Told with with the gentle touch of a partner taking your arm on an afternoon stroll, Ritesh Batra’s “Our Souls at Night” is a wise and wistful drama about life after death; regardless of how old you are, this is the kind of movie that your parents would like. It begins with the folksy twang of a guitar and shots of streetlights blinking awake as night falls on a small Colorado town. A widower named Louis Waters (Robert Redford) sits alone in the kitchen of a house that was clearly meant for two. This is the only sort of night that he has. At least, until it isn’t. There’s someone at the door — his neighbor, Addie Moore (Jane Fonda), also on her own — and she wants to know if Louis might be interested in sleeping with her. Literally sleeping with her. It’s not about sex, it’s just about “getting through the night.” They both agree that nights are the worst.

Although, it’s easy to understand how it could be about sex: Redford is 81, Fonda is 79, and both of them still look better than most of us ever will. Their posture is so obscenely perfect that the movie feels like it could veer into science-fiction at any moment. There’s something palpable simmering between them, and it’s crucial to a story that requires you not to pity its characters. On the contrary, this unfailingly polite film only works so well because it never others the old people, it never severs the line between your life and theirs. “Our Souls at Night” has all the narrative momentum of a semicolon, and the only thing that keeps it lumbering forward is the belief that getting into bed together every night gives Louis and Addie enough reason to get out of bed every morning.

Based on the last novel that Kent Haruf wrote before he died in 2014, and adapted to the screen by “(500) Days of Summer” scribes Scott Neustadter and Michael H. Weber (who handle the material with a sensitivity that belies their youth), “Our Souls at Night” finds people still fumbling their way through life even as the sun is going down. Louis and Addie are great foils for each other, though the film is subtle enough not to make a big deal out of it. He has already internalized the fact that he’s given up; he’s found purgatory on Earth. Louis wears virtually the same thing every day — he has a closet that’s full of nothing but blue plaid shirts — he stills sports his wedding ring, and he only goes out to grab a bite with his buddies at the local coffee shop.

Well, they’re not that close; these men, even in their limited screen time, seem to feed off their collective misery. The most vocal member of their group is a guy named Dorlan, and he’s played by Bruce Dern (in case you didn’t take the thing about the guitar twang seriously, this is a movie in which there’s a grouchy character named Dorlan who’s played by Bruce Dern). Redford could do this kind of thing in his sleep, but he doesn’t. He’s fully present for every moment, and while Louis isn’t an outwardly sentiment man, you can sense the legendary actor feeling his way through every moment, absorbing the pain and trying to push through it.

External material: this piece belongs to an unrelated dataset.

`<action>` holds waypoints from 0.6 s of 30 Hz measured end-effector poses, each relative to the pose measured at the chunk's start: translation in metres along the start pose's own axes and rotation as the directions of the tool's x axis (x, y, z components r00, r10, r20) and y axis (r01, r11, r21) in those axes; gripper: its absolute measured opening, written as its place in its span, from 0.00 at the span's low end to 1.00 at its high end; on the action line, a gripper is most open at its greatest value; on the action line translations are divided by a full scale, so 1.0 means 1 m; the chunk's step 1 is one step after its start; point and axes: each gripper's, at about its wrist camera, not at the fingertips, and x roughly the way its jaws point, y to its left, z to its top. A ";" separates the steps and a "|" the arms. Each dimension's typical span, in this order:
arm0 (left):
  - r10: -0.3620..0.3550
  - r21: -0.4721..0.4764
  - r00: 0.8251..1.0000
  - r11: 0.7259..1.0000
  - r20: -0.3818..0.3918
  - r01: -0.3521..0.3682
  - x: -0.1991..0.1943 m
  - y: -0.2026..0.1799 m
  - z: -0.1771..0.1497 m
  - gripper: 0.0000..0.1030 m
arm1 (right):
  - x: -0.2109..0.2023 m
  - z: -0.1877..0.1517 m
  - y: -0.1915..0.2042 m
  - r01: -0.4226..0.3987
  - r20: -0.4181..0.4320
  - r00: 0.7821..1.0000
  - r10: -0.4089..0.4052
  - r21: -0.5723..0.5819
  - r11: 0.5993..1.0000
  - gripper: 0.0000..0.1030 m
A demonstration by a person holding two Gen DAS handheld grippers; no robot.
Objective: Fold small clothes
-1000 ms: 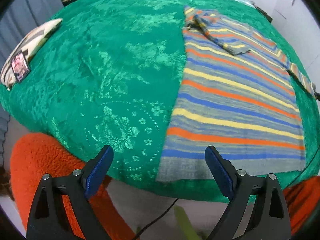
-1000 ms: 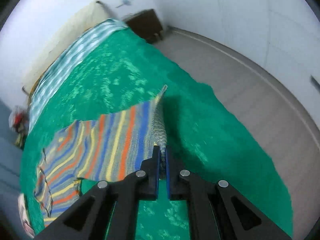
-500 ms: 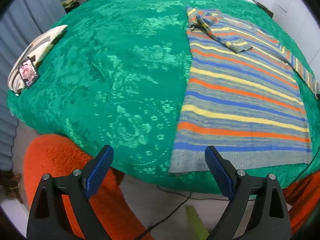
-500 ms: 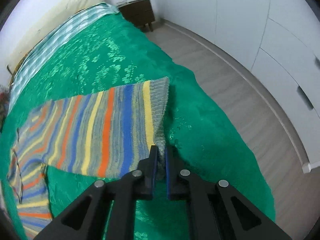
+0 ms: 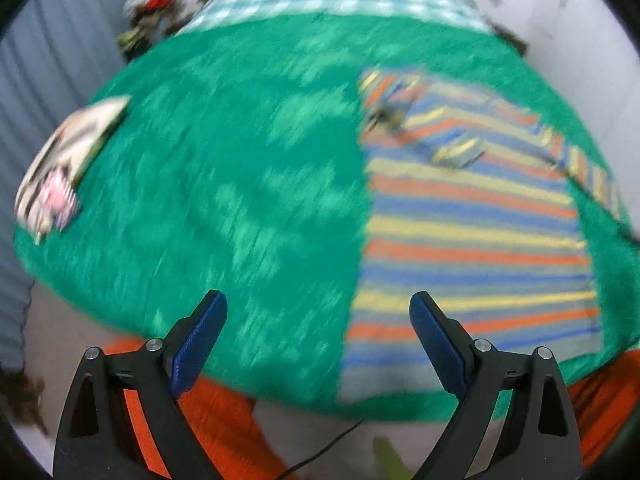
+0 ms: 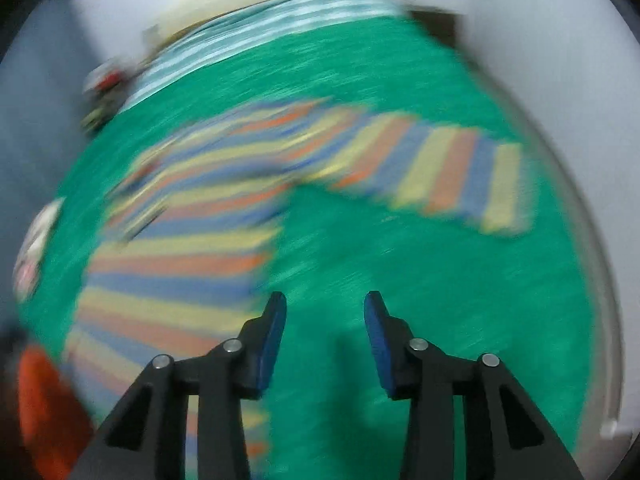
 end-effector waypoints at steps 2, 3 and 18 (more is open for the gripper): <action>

If it weren’t for Addie, Louis certainly would have continued eating his dinners alone until someone found him dead in his kitchen one day. If she’s not his opposite, then at least she’s trying to be. She’s the one who offers her bed to Louis, and she’s the one who insists that he use the front door, regardless of what the neighbors might gossip (the film doesn’t dwell on the idea that people limit their happiness because they’re afraid of what the world is going to think of them, but it correctly identifies that as its own kind of death sentence). Fonda, whose role on “Grace and Frankie” has served as excellent practice for this part, does a phenomenal job of threading the needle between eagerness and desperation.

Unfortunately, the film doesn’t always give Fonda the support she needs. The guilt that Addie supposedly feels about a terrible accident from her past is never adequately addressed, and the decision to cast Matthias Schoenaerts as her beefy, troubled, perceptibly European son is borderline disastrous (who the hell was the kid’s father, Dolph Lundgren?). So far as the side plots are concerned, Addie’s grandson is a much less enervating presence. Played by Young Sheldon himself (Iain Armitage), little Jamie helps to galvanize Louis and Addie into something of a couple. All he has to do is bop around them and be a child and it’s enough to suggest that love can be a nurturing force at any age — a sharp contrast from movies like “Grumpy Old Men,” which treat it like a distraction before death.

“Our Souls at Night” is a small film, and it’s often such a placid one that it feels like it’s standing in place. Batra is a competent director, but he frames every boring shot of this story with the plainness of someone who knew that it almost exclusively be screened on iPhones (Netflix’s approach to narrative features never really makes any sense, but it’s very hard to overlook that this one is targeted at the one demographic that still reliably goes to the cinema). Still, all that gentleness is deceiving, as Addie and Louis’ relationship ultimately confronts a number of difficult topics head-on, from the difficulty of fixing mistakes to the even greater difficulty of living with the ones that you can’t. The ending may be strained, but it works its way to just the right sentiment. Nights are the worst, but they don’t have to be so bad.

Grade: B-

“Our Souls at Night” will be available to stream on Netflix on September 29.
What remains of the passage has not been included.